**Problem description**
In this exercise, the entries below include pictures. Repeat exactly the lines from the line with "Picture size 312" to the line with "Picture: 478 x", including both, but without the pictures.
*** Records for this task ***
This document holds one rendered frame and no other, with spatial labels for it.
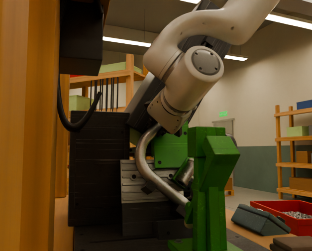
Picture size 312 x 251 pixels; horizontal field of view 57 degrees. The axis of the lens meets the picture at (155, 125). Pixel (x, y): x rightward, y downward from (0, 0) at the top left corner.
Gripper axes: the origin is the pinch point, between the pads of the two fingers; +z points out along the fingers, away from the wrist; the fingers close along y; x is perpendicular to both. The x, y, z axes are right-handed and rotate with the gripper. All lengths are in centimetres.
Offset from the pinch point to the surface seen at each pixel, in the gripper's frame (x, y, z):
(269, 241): 6.7, -39.6, -7.6
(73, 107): -98, 118, 292
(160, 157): 4.9, -6.5, 3.3
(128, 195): 18.4, -7.1, 6.4
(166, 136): -1.2, -3.7, 2.8
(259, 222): 2.2, -37.4, -2.9
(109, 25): -446, 331, 555
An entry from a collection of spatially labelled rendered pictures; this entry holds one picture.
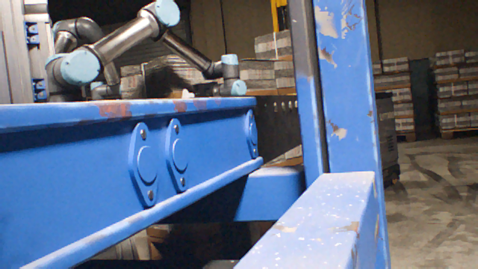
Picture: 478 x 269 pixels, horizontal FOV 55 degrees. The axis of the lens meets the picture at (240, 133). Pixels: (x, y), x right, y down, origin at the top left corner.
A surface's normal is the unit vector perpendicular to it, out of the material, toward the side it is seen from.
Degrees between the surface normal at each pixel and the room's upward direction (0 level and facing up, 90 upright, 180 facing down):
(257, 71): 90
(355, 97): 90
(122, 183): 90
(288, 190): 90
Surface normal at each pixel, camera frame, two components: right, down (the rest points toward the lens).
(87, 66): 0.55, 0.05
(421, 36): -0.32, 0.08
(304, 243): -0.11, -0.99
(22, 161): 0.94, -0.08
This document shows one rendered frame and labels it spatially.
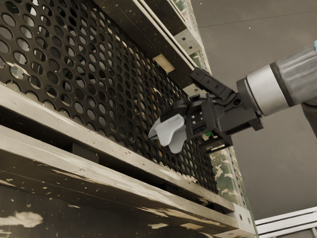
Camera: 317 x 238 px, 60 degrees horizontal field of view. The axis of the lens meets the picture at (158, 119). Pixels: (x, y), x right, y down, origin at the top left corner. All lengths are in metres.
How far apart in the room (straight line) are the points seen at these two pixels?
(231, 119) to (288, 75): 0.10
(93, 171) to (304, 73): 0.31
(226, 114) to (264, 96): 0.07
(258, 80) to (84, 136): 0.27
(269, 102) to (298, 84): 0.05
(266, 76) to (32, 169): 0.34
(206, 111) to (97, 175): 0.22
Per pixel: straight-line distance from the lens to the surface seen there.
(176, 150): 0.52
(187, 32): 1.08
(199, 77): 0.53
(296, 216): 1.68
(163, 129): 0.51
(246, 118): 0.44
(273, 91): 0.44
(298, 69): 0.44
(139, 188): 0.36
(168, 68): 0.83
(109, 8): 0.68
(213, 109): 0.47
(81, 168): 0.29
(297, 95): 0.45
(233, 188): 0.86
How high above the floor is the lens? 1.69
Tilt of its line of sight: 57 degrees down
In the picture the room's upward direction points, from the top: straight up
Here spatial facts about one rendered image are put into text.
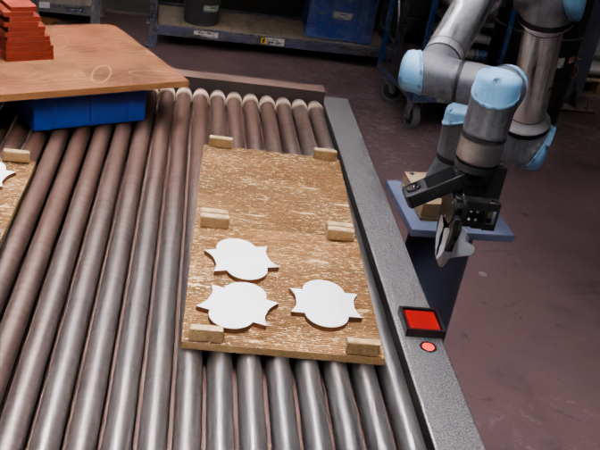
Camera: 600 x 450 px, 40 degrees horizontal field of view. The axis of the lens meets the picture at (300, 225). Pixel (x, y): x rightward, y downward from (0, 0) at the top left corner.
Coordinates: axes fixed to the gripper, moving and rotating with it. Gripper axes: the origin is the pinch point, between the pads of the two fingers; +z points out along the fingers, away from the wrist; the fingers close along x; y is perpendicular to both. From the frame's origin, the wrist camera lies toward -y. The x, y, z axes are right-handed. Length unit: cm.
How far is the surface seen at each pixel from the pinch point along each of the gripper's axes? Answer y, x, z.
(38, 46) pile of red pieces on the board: -86, 89, -1
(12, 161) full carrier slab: -84, 49, 12
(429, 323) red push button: 1.1, -1.1, 13.3
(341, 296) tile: -15.4, 3.0, 11.6
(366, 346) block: -13.3, -13.1, 10.7
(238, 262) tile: -34.4, 12.5, 11.5
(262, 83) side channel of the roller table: -25, 116, 11
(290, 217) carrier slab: -22.3, 34.6, 12.6
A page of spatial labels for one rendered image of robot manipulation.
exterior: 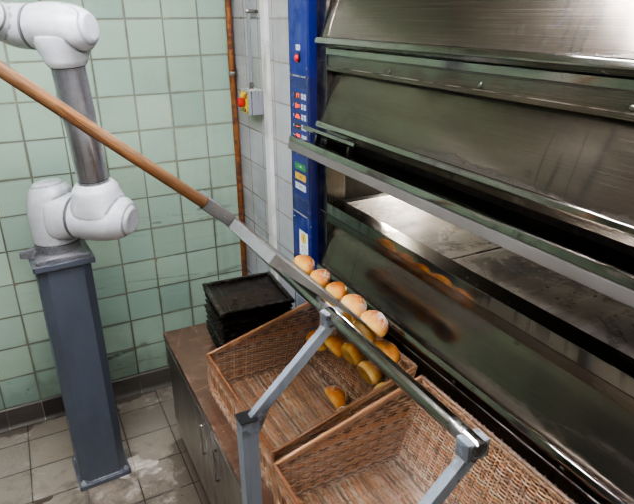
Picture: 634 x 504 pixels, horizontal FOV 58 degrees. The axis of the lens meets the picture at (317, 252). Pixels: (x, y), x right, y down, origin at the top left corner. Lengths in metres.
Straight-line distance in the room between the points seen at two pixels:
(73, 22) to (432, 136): 1.06
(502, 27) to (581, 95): 0.24
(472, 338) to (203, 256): 1.73
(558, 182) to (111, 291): 2.19
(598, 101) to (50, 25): 1.45
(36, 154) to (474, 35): 1.89
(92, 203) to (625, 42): 1.57
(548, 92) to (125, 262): 2.12
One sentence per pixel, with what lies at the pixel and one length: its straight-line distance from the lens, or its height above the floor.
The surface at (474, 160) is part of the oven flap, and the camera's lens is 1.37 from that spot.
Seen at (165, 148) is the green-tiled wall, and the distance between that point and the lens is 2.75.
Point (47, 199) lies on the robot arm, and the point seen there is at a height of 1.23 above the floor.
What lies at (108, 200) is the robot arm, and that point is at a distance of 2.03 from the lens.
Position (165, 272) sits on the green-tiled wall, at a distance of 2.92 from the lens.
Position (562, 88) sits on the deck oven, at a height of 1.67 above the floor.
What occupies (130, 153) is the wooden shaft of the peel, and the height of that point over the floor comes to 1.51.
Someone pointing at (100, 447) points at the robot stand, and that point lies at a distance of 2.63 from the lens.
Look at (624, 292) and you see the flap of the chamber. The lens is 0.99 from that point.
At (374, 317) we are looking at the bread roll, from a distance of 1.58.
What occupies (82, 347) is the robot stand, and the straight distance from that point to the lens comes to 2.36.
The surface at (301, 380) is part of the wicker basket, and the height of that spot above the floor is 0.59.
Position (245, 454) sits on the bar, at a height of 0.87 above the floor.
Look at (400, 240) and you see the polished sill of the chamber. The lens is 1.72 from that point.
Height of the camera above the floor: 1.81
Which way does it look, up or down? 23 degrees down
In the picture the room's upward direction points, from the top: straight up
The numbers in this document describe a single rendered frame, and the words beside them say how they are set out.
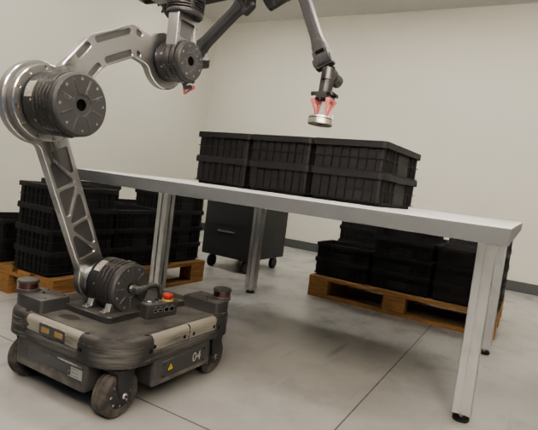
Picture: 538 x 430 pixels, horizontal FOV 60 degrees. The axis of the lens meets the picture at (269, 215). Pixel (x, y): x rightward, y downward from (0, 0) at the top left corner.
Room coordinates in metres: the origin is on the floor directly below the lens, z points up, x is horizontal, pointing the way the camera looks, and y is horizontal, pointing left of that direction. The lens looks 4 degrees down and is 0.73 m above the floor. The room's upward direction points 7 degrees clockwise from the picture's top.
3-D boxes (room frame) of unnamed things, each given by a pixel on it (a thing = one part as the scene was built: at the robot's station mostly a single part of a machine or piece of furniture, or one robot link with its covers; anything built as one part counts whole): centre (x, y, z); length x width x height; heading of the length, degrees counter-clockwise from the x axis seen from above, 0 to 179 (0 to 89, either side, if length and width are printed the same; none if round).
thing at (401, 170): (1.88, -0.36, 0.87); 0.40 x 0.30 x 0.11; 146
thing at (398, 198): (1.88, -0.36, 0.76); 0.40 x 0.30 x 0.12; 146
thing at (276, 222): (3.99, 0.18, 0.45); 0.62 x 0.45 x 0.90; 151
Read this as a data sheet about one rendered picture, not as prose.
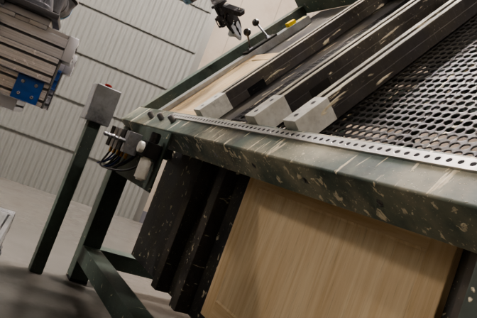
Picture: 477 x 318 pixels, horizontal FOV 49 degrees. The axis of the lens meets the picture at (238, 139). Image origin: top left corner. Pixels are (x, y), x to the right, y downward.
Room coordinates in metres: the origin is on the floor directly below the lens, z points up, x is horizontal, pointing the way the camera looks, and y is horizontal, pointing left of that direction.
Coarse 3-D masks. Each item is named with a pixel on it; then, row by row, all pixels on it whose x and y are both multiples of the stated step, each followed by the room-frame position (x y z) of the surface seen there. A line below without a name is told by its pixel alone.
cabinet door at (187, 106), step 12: (252, 60) 2.52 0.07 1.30; (264, 60) 2.41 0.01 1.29; (228, 72) 2.54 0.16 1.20; (240, 72) 2.43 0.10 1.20; (216, 84) 2.45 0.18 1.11; (228, 84) 2.34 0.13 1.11; (192, 96) 2.47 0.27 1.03; (204, 96) 2.37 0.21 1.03; (180, 108) 2.39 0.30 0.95; (192, 108) 2.29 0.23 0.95
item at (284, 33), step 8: (304, 16) 2.72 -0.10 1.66; (296, 24) 2.67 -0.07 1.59; (304, 24) 2.69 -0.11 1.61; (280, 32) 2.66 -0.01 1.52; (288, 32) 2.66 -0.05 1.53; (272, 40) 2.63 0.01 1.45; (280, 40) 2.65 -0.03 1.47; (264, 48) 2.62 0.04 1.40; (248, 56) 2.59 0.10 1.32; (232, 64) 2.56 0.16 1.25; (240, 64) 2.57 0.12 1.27; (216, 72) 2.56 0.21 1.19; (224, 72) 2.54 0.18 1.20; (208, 80) 2.51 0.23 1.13; (192, 88) 2.52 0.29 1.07; (200, 88) 2.50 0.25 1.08; (184, 96) 2.47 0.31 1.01; (168, 104) 2.46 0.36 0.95; (176, 104) 2.46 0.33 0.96
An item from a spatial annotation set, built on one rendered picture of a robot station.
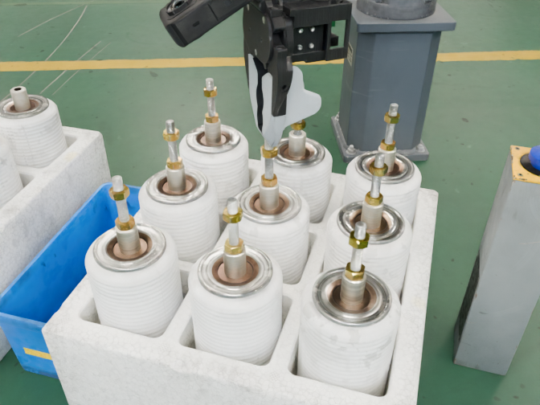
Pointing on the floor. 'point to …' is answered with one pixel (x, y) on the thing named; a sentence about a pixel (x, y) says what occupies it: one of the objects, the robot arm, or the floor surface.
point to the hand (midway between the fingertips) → (263, 133)
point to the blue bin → (55, 279)
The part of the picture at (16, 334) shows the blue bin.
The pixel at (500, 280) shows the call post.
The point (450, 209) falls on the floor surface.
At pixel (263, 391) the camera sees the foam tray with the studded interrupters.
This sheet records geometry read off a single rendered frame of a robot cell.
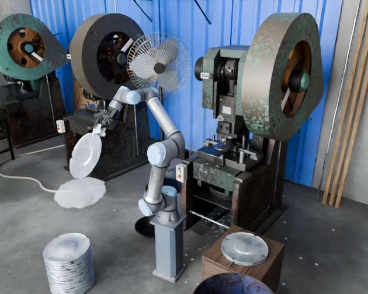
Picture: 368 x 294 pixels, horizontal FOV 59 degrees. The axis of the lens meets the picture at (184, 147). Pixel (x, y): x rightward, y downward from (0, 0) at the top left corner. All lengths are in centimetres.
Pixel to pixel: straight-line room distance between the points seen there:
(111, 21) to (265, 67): 178
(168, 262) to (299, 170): 193
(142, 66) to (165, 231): 146
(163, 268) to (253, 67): 147
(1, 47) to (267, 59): 346
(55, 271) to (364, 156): 280
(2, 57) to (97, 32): 175
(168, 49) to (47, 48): 235
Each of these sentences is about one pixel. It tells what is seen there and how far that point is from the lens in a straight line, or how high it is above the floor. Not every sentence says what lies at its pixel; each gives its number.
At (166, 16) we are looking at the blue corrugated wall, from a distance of 435.
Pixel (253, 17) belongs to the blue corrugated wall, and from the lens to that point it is 363.
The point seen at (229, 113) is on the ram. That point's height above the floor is 104.
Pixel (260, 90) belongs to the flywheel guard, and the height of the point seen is 133.
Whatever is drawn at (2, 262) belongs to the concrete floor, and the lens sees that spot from 294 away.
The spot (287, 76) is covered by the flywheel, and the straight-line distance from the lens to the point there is 224.
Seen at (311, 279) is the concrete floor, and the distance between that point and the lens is 264.
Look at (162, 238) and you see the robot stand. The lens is 228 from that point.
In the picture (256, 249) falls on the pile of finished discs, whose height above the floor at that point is 37.
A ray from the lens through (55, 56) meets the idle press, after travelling 501.
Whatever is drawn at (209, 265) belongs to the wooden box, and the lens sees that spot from 214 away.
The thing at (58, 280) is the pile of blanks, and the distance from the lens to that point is 238.
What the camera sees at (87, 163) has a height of 92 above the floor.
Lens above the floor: 173
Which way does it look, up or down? 22 degrees down
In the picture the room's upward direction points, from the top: straight up
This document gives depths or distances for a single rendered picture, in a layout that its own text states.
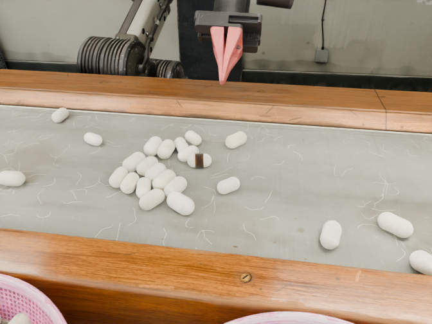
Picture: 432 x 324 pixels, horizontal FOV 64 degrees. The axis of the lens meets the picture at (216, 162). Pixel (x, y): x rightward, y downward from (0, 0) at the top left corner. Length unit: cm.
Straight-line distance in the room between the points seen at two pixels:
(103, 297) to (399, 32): 249
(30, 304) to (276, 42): 232
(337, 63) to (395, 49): 37
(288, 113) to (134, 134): 26
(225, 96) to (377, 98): 27
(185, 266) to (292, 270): 10
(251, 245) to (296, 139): 23
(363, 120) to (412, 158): 10
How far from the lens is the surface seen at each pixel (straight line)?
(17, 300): 37
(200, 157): 47
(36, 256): 38
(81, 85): 72
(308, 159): 52
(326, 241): 38
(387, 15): 259
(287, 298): 32
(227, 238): 39
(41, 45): 297
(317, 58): 253
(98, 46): 86
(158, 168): 46
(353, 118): 62
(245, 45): 58
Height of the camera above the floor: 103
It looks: 36 degrees down
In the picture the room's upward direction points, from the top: straight up
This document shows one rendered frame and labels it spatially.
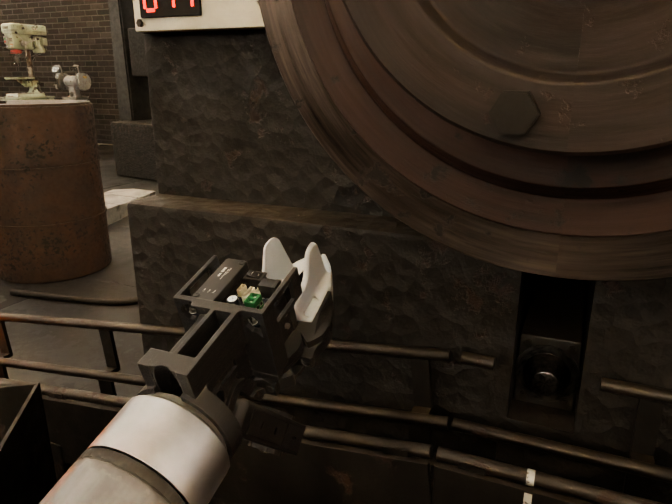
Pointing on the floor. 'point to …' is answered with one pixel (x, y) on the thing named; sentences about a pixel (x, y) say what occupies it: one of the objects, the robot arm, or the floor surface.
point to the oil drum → (50, 192)
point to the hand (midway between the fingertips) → (316, 270)
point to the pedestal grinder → (72, 83)
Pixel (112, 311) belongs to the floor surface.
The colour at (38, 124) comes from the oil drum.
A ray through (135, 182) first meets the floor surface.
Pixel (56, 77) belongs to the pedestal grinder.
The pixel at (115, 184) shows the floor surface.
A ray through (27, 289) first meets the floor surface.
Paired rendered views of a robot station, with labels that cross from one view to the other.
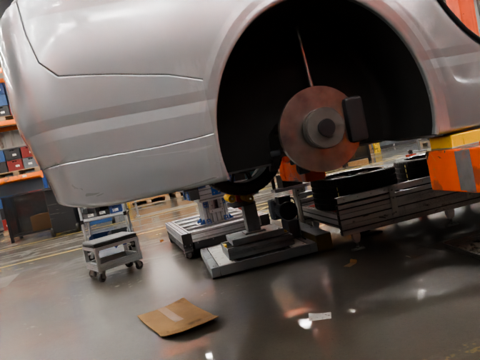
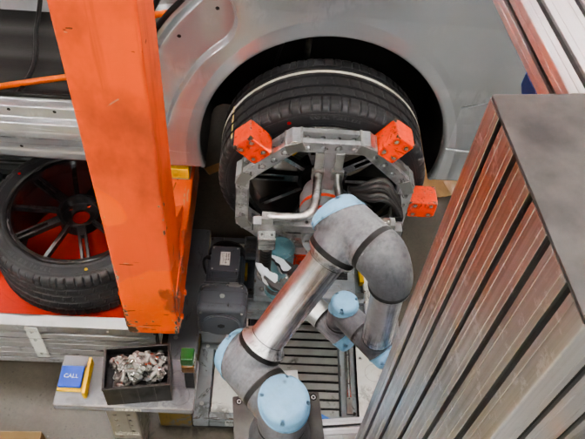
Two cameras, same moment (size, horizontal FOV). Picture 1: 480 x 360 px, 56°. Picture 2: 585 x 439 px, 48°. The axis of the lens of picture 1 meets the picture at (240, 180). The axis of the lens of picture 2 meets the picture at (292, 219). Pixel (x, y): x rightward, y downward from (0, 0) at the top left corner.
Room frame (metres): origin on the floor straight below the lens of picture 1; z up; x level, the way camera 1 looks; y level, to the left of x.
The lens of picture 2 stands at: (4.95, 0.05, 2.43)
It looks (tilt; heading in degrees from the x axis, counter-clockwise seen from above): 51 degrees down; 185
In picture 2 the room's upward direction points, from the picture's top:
***
**Exercise output**
Picture size 312 x 251 pixels; horizontal field of view 57 degrees. The axis of the lens meets the picture at (155, 125). Pixel (x, y): x rightward, y downward from (0, 0) at the top left corner.
Gripper axes: the origin is the pinch point, between the pads of the two fingers; +z points out along the fingers, away from the wrist; the fingers close along y; x is perpendicular to both. The x, y, z axes are right-handed and rotate with the gripper. All lengths are in centimetres.
Offset from the pinch point to the surface seen at each pixel, in the gripper's frame (x, y, z):
(269, 241): 6.7, -39.6, -7.6
(73, 107): -98, 118, 292
(160, 157): 4.9, -6.5, 3.3
(128, 195): 18.4, -7.1, 6.4
(166, 136): -1.2, -3.7, 2.8
(259, 222): 2.2, -37.4, -2.9
(109, 25): -446, 331, 555
An entry from a collection of spatially labelled rendered pictures; this entry holds one picture.
Picture: 478 x 269 pixels, horizontal FOV 55 degrees. The axis of the lens meets the picture at (240, 133). Pixels: (x, y), x right, y down, origin at the top left corner.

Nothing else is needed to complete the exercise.